Im Rahmen der größten zusammenhängenden Festivalserie Frankens auf Burg Abenberg, bei der an mehreren Tagen u.a. Konstantin Wecker, Roger Cicero In Extremo und Subway To Sally auftreten, gastierte am Mittwoch den 16.6. Billy Idol mit seinem alten Weggefährten Steve Stevens an der Gitarre auf der Burg bei Schwabach. .rcn präsentierte zusammen mit Gong, wir waren vor Ort.
BILLY IDOL IN AUF BURG ABENBERG: POP-PUNK-REVUE
Ähnlich faltig wie mittlerweile David Bowie:
Billy Idol in Abenberg.
Foto: Hertlein (Abendzeitung)
Natürlich war jeder neugierig, wie Billy Idol mit 54 Jahren als einstiges Jugendidol aller Mittvierziger heute aussehen würde und vor allem wieviel Punk noch in einem Musiker steckt, der mit Generation X zwar in der ersten Garde der englischen Punkrebellion Ende der 70er an vorderster Front mitmischte, dann aber unter Mithilfe von Steve Stevens und dem Knalleralbum "Rebel Yell" im amerikanischen Exil die Brücke zwischen Pop und Punk schlug. Punk nicht mehr viel, aber eine perfekte Pop-Punk-Revue mit hohem Unterhaltungsfaktor statt Gesellschaftsprotest. Höhepunkte: "Rebell Yell" und als Zugabe "White Wedding" mit geilem Intro in Akustik und dann mit fettem Riff.

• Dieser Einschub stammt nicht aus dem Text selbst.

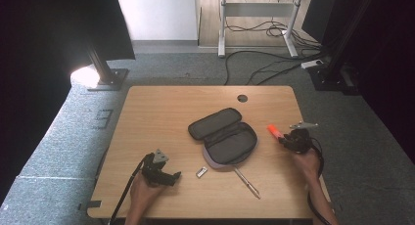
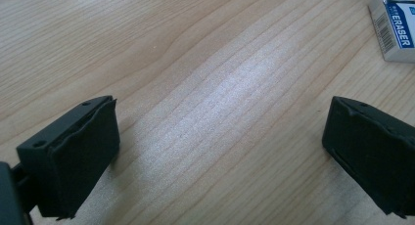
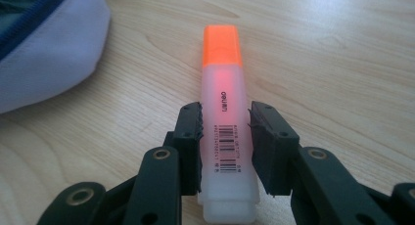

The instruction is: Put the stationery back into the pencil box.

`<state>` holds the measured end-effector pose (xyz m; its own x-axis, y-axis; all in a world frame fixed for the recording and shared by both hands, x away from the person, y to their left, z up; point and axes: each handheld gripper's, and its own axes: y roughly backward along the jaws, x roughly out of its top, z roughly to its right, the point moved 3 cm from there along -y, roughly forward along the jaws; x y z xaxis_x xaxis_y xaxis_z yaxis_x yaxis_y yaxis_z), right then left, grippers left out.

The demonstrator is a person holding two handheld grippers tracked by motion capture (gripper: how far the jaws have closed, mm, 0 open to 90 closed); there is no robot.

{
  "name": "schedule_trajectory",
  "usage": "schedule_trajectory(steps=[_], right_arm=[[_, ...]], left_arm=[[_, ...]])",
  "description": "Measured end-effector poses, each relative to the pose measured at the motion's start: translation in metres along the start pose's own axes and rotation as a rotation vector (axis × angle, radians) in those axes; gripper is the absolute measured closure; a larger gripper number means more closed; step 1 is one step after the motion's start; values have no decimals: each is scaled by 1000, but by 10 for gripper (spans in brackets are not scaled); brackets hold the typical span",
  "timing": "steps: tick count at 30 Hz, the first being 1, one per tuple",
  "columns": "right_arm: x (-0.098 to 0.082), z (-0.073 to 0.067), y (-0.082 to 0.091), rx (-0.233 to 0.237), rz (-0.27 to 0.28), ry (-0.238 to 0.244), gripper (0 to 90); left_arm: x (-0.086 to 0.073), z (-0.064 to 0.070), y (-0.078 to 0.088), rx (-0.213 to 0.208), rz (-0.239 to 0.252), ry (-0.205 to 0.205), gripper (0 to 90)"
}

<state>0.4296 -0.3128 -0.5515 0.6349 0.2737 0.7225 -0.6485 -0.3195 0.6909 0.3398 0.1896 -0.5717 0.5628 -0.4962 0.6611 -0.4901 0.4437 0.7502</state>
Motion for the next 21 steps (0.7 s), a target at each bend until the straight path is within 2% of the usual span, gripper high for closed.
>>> schedule_trajectory(steps=[16,21], right_arm=[[13,-14,31,14,57,35,650],[20,-23,40,30,77,54,651]], left_arm=[[0,0,0,-1,0,-1,4],[0,0,0,0,1,-1,5]])
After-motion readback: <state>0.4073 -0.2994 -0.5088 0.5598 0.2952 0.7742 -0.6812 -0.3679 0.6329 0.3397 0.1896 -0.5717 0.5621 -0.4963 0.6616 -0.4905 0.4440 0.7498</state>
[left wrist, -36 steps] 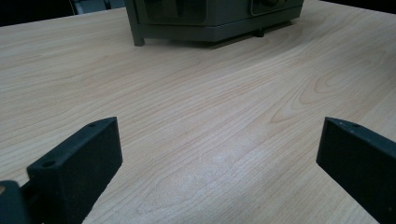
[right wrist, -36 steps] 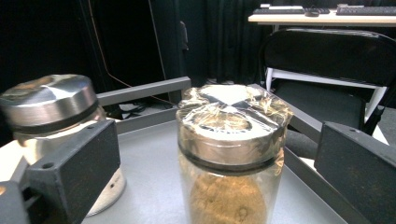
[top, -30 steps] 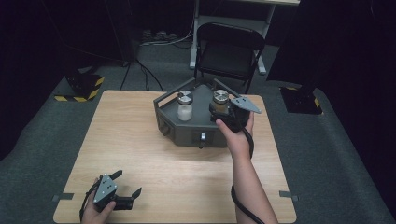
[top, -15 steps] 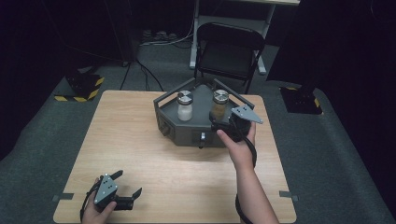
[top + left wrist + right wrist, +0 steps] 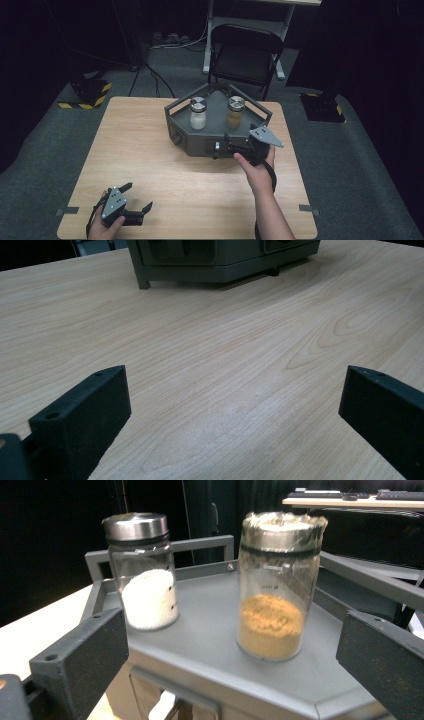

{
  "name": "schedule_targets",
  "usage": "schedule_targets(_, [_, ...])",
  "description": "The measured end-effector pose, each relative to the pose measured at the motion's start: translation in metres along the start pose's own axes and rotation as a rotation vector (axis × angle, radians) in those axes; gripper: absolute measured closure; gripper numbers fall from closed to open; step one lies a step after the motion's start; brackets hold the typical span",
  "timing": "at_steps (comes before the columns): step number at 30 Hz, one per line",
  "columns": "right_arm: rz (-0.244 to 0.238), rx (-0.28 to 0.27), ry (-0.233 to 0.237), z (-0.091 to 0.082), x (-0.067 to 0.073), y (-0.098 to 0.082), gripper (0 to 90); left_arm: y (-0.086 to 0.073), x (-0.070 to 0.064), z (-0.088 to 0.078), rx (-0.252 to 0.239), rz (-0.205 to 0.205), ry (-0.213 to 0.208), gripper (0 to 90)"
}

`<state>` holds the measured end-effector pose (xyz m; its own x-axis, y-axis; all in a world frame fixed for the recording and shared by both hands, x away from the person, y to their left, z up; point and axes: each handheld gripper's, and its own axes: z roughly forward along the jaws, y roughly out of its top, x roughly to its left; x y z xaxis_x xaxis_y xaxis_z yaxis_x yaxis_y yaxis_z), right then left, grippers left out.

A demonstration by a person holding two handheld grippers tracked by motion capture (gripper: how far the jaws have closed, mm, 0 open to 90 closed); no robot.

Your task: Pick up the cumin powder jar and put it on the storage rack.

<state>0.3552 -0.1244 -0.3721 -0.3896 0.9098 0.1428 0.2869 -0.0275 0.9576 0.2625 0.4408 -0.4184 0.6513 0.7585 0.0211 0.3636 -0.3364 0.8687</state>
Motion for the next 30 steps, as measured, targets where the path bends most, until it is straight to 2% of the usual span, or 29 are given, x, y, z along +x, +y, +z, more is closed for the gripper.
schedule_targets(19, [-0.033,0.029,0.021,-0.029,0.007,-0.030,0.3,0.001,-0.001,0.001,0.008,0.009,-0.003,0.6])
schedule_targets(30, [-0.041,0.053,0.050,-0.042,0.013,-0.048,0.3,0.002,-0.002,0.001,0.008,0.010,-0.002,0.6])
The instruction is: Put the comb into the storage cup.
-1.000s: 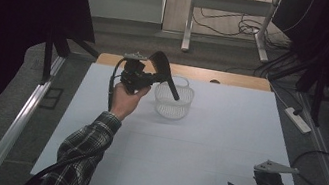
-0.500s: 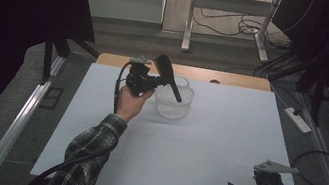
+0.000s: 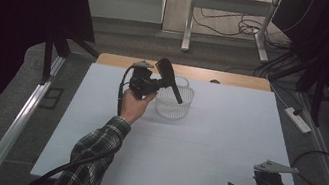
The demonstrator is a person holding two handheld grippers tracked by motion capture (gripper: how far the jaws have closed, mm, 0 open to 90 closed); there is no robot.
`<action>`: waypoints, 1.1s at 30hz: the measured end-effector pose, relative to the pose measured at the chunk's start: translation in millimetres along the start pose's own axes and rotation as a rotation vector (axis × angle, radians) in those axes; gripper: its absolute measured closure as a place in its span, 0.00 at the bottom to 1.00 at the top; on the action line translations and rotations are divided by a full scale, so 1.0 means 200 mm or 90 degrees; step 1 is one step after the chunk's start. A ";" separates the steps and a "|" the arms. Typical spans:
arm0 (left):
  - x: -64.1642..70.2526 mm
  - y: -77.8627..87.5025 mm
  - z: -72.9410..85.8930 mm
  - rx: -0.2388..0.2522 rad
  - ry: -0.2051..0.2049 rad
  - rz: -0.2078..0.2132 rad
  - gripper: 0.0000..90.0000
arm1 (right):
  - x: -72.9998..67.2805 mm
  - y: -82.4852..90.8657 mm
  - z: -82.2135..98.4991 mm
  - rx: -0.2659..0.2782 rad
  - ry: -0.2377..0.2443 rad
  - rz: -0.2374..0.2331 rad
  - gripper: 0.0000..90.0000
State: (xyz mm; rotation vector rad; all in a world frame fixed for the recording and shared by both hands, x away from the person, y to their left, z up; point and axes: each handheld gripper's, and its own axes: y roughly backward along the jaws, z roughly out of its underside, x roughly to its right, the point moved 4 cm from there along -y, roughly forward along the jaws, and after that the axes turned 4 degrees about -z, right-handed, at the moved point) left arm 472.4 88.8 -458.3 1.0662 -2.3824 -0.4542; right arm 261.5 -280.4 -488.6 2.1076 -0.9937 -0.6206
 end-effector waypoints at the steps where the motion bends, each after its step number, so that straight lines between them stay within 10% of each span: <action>1: 0.00 -0.01 0.00 0.000 0.000 0.001 0.97 | 0.00 0.00 0.00 0.000 0.000 0.000 0.00; 33: -0.01 -0.13 0.09 -0.032 0.045 -0.006 0.90 | 0.00 0.00 0.00 -0.004 0.002 0.000 0.00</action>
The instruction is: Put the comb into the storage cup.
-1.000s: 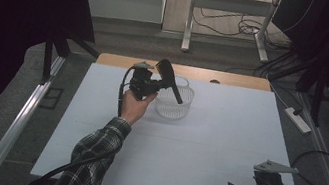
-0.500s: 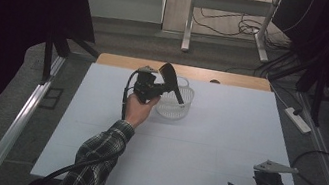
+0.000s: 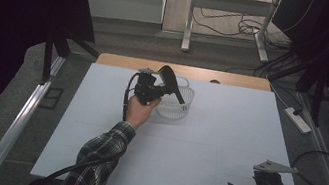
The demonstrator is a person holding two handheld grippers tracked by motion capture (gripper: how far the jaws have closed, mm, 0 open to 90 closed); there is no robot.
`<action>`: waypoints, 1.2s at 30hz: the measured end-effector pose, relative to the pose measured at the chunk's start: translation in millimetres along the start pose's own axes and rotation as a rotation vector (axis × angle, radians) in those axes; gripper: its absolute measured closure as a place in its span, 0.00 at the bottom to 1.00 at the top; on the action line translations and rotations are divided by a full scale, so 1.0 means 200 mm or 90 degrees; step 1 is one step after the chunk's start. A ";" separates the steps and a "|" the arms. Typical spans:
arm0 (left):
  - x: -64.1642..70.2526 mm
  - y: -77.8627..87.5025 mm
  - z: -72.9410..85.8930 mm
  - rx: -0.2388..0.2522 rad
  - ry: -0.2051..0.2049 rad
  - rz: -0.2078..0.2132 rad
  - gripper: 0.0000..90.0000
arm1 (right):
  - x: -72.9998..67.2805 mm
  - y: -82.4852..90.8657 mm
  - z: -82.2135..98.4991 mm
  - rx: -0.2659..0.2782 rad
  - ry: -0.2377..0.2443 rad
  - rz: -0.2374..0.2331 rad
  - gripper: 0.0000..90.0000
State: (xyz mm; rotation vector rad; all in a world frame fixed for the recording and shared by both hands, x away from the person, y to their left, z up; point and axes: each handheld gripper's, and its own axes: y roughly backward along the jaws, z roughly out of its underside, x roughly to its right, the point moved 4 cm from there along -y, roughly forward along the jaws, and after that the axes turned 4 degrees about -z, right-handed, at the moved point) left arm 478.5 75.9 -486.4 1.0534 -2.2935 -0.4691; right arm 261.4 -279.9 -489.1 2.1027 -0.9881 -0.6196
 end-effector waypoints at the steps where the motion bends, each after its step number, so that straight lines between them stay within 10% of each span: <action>1: 0.00 0.00 0.00 -0.002 -0.002 -0.008 0.86 | 0.00 0.00 0.00 -0.001 0.001 -0.001 0.00; 14: -0.02 0.02 0.00 -0.029 -0.042 -0.054 0.51 | 0.00 0.00 0.00 -0.003 0.002 0.000 0.00; 36: 0.00 0.09 0.00 -0.043 -0.108 -0.053 0.31 | 0.00 0.00 0.00 -0.001 0.004 0.001 0.00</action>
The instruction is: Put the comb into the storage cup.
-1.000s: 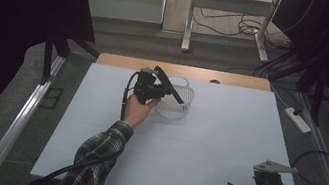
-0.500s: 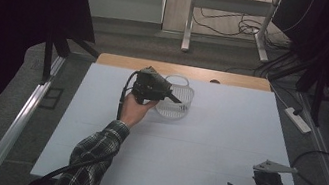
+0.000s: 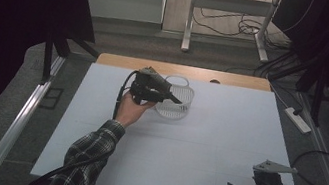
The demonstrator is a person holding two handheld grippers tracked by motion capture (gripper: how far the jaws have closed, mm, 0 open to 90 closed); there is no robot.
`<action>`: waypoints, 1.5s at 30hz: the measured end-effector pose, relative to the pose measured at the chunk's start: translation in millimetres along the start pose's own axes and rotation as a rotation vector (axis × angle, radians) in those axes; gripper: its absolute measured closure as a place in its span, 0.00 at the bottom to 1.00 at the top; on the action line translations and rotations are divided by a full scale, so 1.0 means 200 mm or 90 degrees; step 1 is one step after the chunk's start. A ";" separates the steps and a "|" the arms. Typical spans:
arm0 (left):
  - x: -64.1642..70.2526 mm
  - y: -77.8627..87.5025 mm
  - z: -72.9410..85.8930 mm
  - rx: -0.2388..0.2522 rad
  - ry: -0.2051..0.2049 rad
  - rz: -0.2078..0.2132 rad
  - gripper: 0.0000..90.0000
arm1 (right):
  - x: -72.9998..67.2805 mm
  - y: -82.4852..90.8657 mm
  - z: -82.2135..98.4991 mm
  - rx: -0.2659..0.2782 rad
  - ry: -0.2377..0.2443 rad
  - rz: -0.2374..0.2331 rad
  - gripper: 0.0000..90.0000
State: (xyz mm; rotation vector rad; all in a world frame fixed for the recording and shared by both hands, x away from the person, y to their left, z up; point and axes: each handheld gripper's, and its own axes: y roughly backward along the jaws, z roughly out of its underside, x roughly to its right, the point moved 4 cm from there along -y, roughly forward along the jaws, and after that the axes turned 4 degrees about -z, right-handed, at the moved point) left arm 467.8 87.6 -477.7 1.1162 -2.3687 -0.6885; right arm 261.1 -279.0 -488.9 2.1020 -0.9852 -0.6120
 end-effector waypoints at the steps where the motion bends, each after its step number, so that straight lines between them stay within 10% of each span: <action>1: 0.00 0.00 0.00 0.000 -0.004 -0.003 0.30 | 0.00 0.00 0.00 0.000 0.000 0.000 0.00; 18: 0.01 0.06 0.02 -0.003 -0.050 -0.008 0.17 | 0.00 0.00 0.00 0.000 0.001 0.001 0.00; 45: 0.00 0.14 0.08 -0.030 -0.054 0.030 0.01 | 0.00 0.00 0.00 -0.001 0.005 0.002 0.00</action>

Es kommt immer auf die Erwartungshaltung an, denn wer den platinblonden Punk-Posterboy aus den MTV-Videos seines Karrierehöhepunktes kennt, wird erschrocken sein über die Falten in seinem Gesicht und die Stimme, die nicht immer jede Note trifft. Optisch ähnelt er ein wenig David Bowie, der mittlerweile ja endlich auch sein Alter lieber offen zeigt als zu kaschieren. Zurück zum Thema Erwartung: Wer aber die DVD "In Super Overdrive" (2009) kennt und außerdem weiß, durch welche Drogenhölle der Wahlamerikaner ging inklusive schweren Motorradunfall, ist vorbereitet und freut sich gerade deswegen über einen sehr vitalen Frührentner, der halt jetzt Classic Rock zelebriert. Lieber einen schlanken Billy als ein vollfettes Abwrackmodell Whitney wie neulich in Nürnbergs Arena... Wer in Abenberg weit genug von der Bühne weg stand wurde beeindruckt, denn Idol kann noch alle Posen früherer Zeiten locker aus der Hüfte abrufen und steht auch figürlich um 200 % besser da, als sein überwiegend aus Babyboomern bestehendes Publikum. Absolut in der Unterzahl waren eine Handvoll junge Punks, die natürlich auch The Damned mit den beiden Ikonen Captain Sensible und Dave Vanian sehen wollten. Unterm Strich aber war deren Vorstellung eine Enttäuschung, denn die Ur-Punks hatten mangels wirklich guten eigenen Songmaterials sogar "Eloyse" von Barry Ryan bemühen müssen, um etwas Stimmung aufkommen zu lassen. Highlight aber waren deren bissige Zwischenansagen, in denen sie die Lacher zumindest beim englischkundigen Teil des Publikums auf ihrer Seite hatten.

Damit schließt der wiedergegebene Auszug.